La cour de triage de la Société du port ferroviaire de Baie-Comeau ainsi que le quai fédéral

La cour de triage de la Société du port ferroviaire de Baie-Comeau (SOPOR) et le quai fédéral

Photo : Radio-Canada / Benoît Jobin

La crise ferroviaire qui secoue le Canada depuis maintenant 21 jours se fait sentir de plus en plus sur la Côte-Nord. Les exportations de produits industriels sont compliquées et des restaurateurs réduisent leurs heures d’ouverture.

La Côte-Nord est une région qui expédie plus de produits industriels qu’elle n’en reçoit. Toutefois, puisque plusieurs voies ferrées sont toujours bloquées au pays, la logistique de chargement des wagons est compliquée.

Avec le traversier-rail qui relie Matane et Baie-Comeau, la Société du port ferroviaire de Baie-Comeau (SOPOR) expédie majoritairement de l'aluminium, du bois d’œuvre, du papier et du biocarburant produit sur la Côte-Nord.

Par contre, le directeur général de la SOPOR, Cédric Bérubé, explique que la Société a de la difficulté à recevoir suffisamment de wagons vides pour répondre aux besoins des industries de la région qui exportent leurs produits au Canada et aux États-Unis.

Les wagons qui arrivent, qui sont vides, prennent plus de temps à arriver. Ils arrivent quand même, mais en plus petite quantité.

Cédric Bérubé, directeur général de la Société du port ferroviaire de Baie-Comeau

Cédric Bérubé ajoute que l’expédition des wagons chargés vers certaines destinations est aussi problématique. On a aussi des problèmes à expédier des wagons chargés sur certains corridors ferroviaires en fonction des endroits de blocage, ce qui cause des retards dans notre chaîne logistique.
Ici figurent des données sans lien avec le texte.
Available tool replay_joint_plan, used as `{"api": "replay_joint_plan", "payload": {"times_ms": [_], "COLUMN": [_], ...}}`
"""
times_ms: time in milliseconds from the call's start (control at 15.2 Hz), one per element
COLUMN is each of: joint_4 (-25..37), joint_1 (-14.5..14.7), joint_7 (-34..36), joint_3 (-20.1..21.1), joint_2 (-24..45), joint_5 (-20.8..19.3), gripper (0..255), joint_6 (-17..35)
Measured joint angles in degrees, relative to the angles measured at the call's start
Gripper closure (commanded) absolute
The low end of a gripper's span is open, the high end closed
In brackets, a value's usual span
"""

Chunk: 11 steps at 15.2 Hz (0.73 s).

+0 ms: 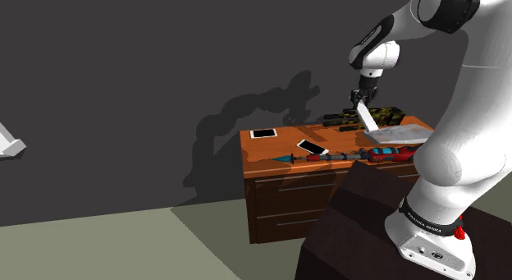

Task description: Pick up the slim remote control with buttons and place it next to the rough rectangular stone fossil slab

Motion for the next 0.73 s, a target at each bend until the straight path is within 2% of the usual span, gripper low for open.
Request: {"api": "replay_joint_plan", "payload": {"times_ms": [330,726], "joint_4": [0.96,0.58], "joint_1": [-4.77,-5.97], "joint_7": [-7.70,-9.99], "joint_3": [-2.07,-1.47], "joint_2": [1.58,4.79], "joint_5": [1.52,3.66], "gripper": [255,255], "joint_6": [0.17,3.36]}}
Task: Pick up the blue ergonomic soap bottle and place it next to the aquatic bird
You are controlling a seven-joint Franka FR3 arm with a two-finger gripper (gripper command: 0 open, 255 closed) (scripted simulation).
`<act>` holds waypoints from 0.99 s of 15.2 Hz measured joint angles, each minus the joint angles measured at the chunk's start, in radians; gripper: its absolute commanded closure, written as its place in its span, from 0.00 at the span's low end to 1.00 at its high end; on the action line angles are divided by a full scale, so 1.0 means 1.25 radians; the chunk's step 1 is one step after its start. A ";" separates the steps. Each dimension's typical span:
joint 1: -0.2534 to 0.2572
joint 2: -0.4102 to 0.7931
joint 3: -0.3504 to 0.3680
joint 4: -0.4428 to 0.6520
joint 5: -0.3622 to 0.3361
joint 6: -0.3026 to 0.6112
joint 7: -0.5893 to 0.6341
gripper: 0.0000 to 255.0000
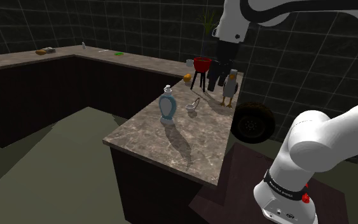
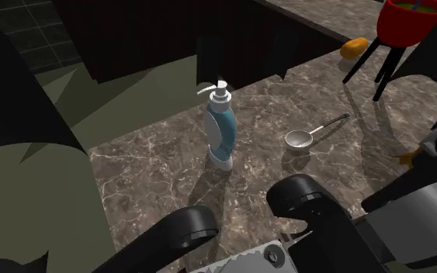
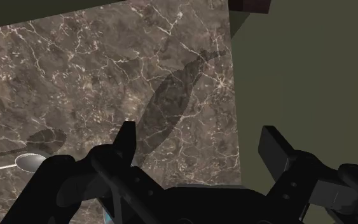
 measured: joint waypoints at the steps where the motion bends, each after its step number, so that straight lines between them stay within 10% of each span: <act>1: 0.000 0.000 0.000 0.000 0.000 0.000 0.000 0.00; 15: 0.003 0.311 -0.146 0.031 0.055 0.342 -0.213 0.00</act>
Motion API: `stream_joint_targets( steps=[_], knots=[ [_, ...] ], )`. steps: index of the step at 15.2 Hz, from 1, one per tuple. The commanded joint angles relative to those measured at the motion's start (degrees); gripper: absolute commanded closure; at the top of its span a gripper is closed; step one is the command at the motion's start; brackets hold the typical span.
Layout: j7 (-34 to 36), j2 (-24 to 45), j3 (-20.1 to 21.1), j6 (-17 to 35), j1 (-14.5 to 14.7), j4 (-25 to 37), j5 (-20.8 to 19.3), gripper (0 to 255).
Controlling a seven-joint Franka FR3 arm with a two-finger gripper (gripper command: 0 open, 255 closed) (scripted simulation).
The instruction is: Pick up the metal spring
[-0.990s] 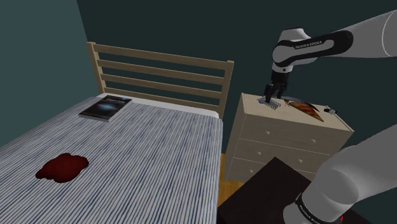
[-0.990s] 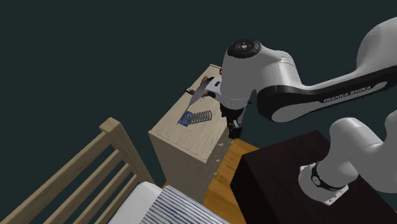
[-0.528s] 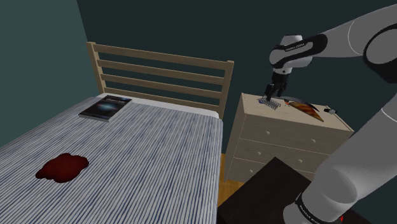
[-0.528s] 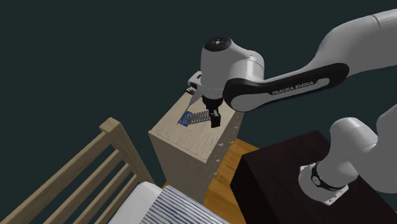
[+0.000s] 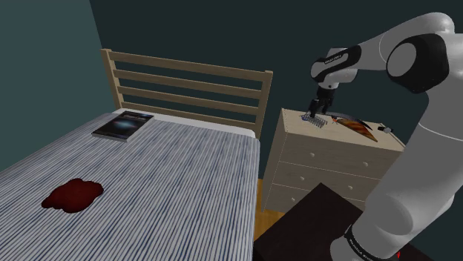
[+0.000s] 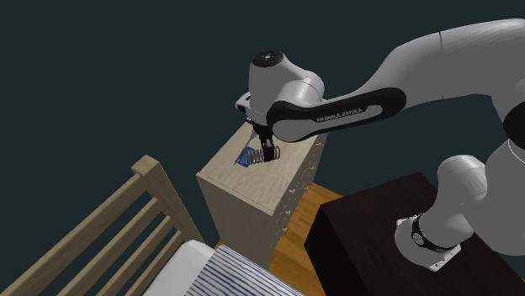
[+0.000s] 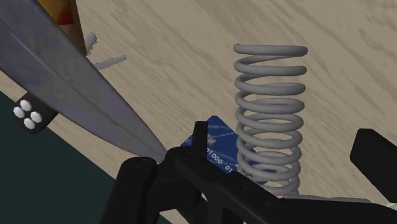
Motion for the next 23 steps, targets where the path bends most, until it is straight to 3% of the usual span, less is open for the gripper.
stream_joint_targets(
  steps=[1,6,7,16,23],
  knots=[
    [-0.4,0.9,0.0,1.3,-0.2,-0.5,0.5,0],
    [-0.8,2.1,0.1,3.9,-0.4,-1.9,1.2,0],
    [-0.7,2.1,0.1,3.9,-0.3,-2.0,1.1,255],
    [-0.8,2.1,0.1,3.9,-0.4,-1.9,1.2,255],
    [-0.2,-0.1,-0.1,-1.1,-0.1,1.1,0.0,255]
  ],
)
Des wagons sur le bord du fleuve

Des wagons de la Société du port ferroviaire de Baie-Comeau

Photo : Radio-Canada / Benoit Jobin

Selon Cédric Bérubé, en raison du ralentissement des activités de la SOPOR, des entreprises de la région accumulent maintenant des retards de livraisons qui sont attendues par leurs clients.

Ils vont se tourner vers le camionnage pour certaines destinations, mais le coût et la disponibilité font en sorte que ce n’est pas toujours évident, voire impossible.
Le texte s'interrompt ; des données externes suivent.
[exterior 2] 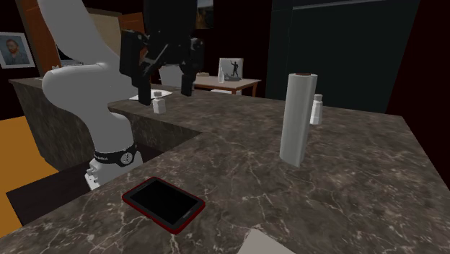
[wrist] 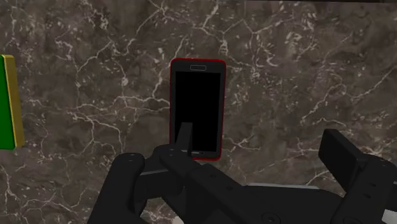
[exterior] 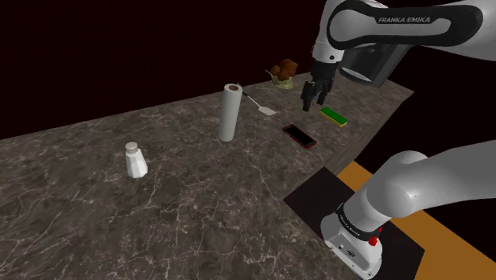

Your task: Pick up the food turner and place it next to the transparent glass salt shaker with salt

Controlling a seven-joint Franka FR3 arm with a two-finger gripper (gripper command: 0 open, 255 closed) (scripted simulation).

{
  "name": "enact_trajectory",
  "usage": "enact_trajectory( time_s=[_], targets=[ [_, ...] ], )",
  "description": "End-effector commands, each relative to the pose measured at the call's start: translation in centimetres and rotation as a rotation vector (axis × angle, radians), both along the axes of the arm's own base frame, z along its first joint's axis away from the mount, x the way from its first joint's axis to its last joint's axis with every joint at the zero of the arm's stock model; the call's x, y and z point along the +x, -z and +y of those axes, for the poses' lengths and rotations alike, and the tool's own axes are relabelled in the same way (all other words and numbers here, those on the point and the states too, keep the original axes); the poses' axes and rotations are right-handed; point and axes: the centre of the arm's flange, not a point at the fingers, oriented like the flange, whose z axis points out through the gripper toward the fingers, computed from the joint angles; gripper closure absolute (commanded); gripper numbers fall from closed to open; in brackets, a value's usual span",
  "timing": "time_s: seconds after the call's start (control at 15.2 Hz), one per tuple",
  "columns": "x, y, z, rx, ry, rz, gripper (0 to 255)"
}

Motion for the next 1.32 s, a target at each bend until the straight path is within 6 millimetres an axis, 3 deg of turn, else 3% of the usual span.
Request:
enact_trajectory(
  time_s=[0.0, 1.25],
  targets=[
    [2.1, 1.5, -0.5, 0.002, 0.001, -0.019, 0],
    [22.8, 10.2, -3.8, 0.028, 0.005, -0.183, 0]
  ],
)
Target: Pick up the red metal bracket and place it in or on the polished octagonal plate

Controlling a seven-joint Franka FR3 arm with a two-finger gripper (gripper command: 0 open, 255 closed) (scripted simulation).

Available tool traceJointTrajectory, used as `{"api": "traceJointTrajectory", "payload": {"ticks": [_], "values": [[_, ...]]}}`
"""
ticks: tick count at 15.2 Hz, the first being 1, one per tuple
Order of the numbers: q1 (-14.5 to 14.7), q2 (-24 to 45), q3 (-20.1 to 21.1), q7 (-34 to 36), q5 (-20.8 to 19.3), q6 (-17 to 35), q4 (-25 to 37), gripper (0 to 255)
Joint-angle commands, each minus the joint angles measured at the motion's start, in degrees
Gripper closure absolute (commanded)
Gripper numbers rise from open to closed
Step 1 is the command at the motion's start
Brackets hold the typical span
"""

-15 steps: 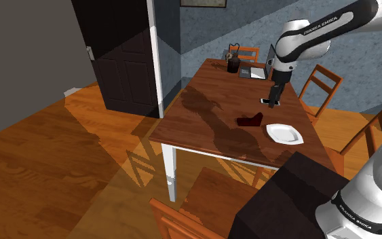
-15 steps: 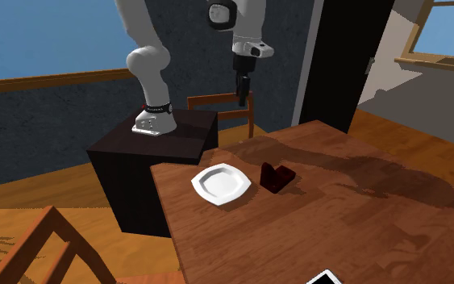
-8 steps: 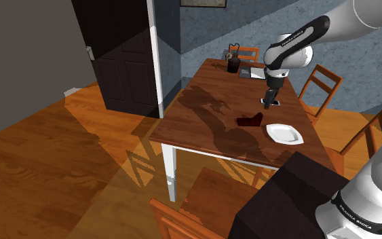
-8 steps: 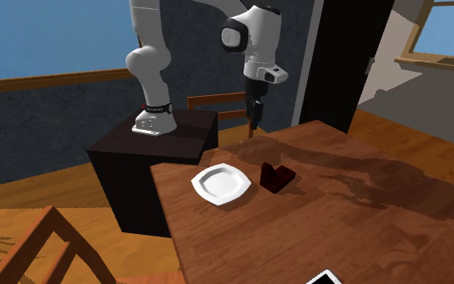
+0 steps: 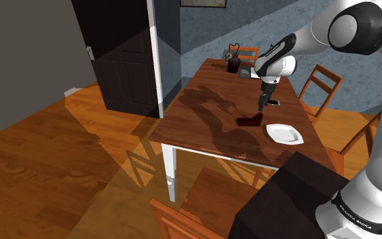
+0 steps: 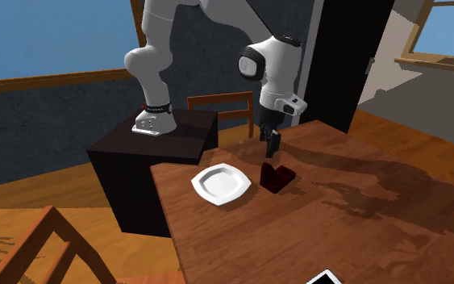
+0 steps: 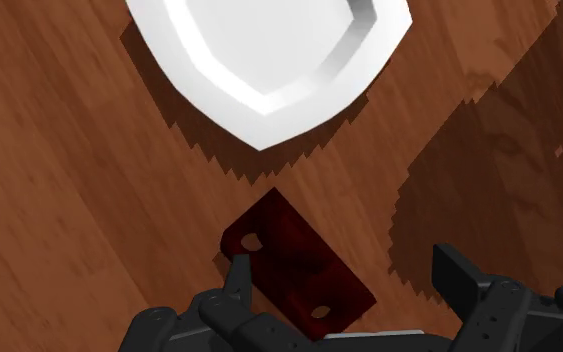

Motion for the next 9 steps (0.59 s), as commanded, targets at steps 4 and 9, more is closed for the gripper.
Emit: {"api": "traceJointTrajectory", "payload": {"ticks": [4,9], "values": [[-2.5,6.6,1.4,-2.3,2.6,0.4,5.8,0],[-2.9,8.9,2.2,-3.0,3.7,3.2,5.2,0]]}}
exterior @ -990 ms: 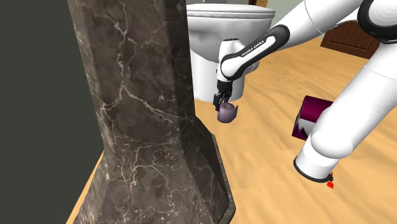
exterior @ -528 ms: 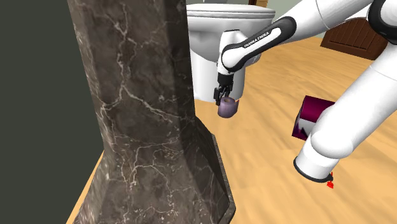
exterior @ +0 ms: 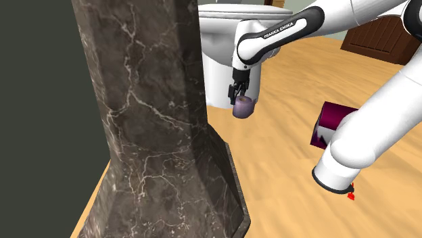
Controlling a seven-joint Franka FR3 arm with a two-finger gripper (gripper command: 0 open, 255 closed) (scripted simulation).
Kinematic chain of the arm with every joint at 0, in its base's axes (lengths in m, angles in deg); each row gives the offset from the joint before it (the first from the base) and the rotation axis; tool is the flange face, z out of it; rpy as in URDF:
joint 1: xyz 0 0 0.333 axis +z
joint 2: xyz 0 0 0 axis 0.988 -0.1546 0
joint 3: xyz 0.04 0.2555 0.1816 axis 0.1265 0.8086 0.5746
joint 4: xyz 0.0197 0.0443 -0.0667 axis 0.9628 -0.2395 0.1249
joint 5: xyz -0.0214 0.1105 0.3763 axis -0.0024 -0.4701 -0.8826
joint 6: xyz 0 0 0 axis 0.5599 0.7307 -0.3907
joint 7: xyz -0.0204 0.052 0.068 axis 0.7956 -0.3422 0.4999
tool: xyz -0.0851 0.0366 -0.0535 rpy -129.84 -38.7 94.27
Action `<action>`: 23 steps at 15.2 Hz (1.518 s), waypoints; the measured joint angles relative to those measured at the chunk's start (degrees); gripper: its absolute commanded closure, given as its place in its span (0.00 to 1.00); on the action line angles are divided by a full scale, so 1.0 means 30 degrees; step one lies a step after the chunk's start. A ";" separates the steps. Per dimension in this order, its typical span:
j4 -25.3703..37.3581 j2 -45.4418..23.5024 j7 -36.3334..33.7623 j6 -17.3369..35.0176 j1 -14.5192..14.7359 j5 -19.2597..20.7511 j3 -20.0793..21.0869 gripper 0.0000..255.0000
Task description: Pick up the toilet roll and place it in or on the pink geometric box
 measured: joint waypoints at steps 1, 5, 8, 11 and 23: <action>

Le traversier-rail est propriété du Canadien National.

Les camions à la rescousse

Le président-directeur général de l’Association du camionnage du Québec, Marc Cadieux, constate que l’industrie du camionnage est très sollicitée en ce moment. Des discussions sont en cours avec le ministère des Transports pour déterminer les priorités et les urgences de la province en matière de Transport, comme le propane.

On constate la flexibilité que peut avoir notre industrie pour répondre à des besoins urgents.

Marc Cadieux, président-directeur général de l’Association du camionnage du Québec
Des camions stationnés un à côté de l'autre.

Des camions (archives)

Photo : Radio-Canada / Francis Bouchard

Le Pub St-Marc réduit ses heures d’ouverture

En raison de la rareté du propane sur la Côte-Nord, le Pub St-Marc à Sept-Îles a décidé de réduire les heures d’ouverture de sa cuisine de façon préventive.

Récemment, un fournisseur de Sept-Îles, Propane Nord-Côtier, a avisé ses clients d'un possible arrêt des livraisons de gaz si les blocages ferroviaires se poursuivent.

De son côté, le ministre québécois de l'Énergie et responsable de la région de la Côte-Nord, Jonatan Julien, est préoccupé par les conséquences sur l'approvisionnement en propane. Il estime qu'il y a encore des réserves, mais qu'elles s'épuisent. Il ajoute que l'industrie du camionnage continue de fournir le gaz, mais elle ne pourra pas suffire seule à la demande.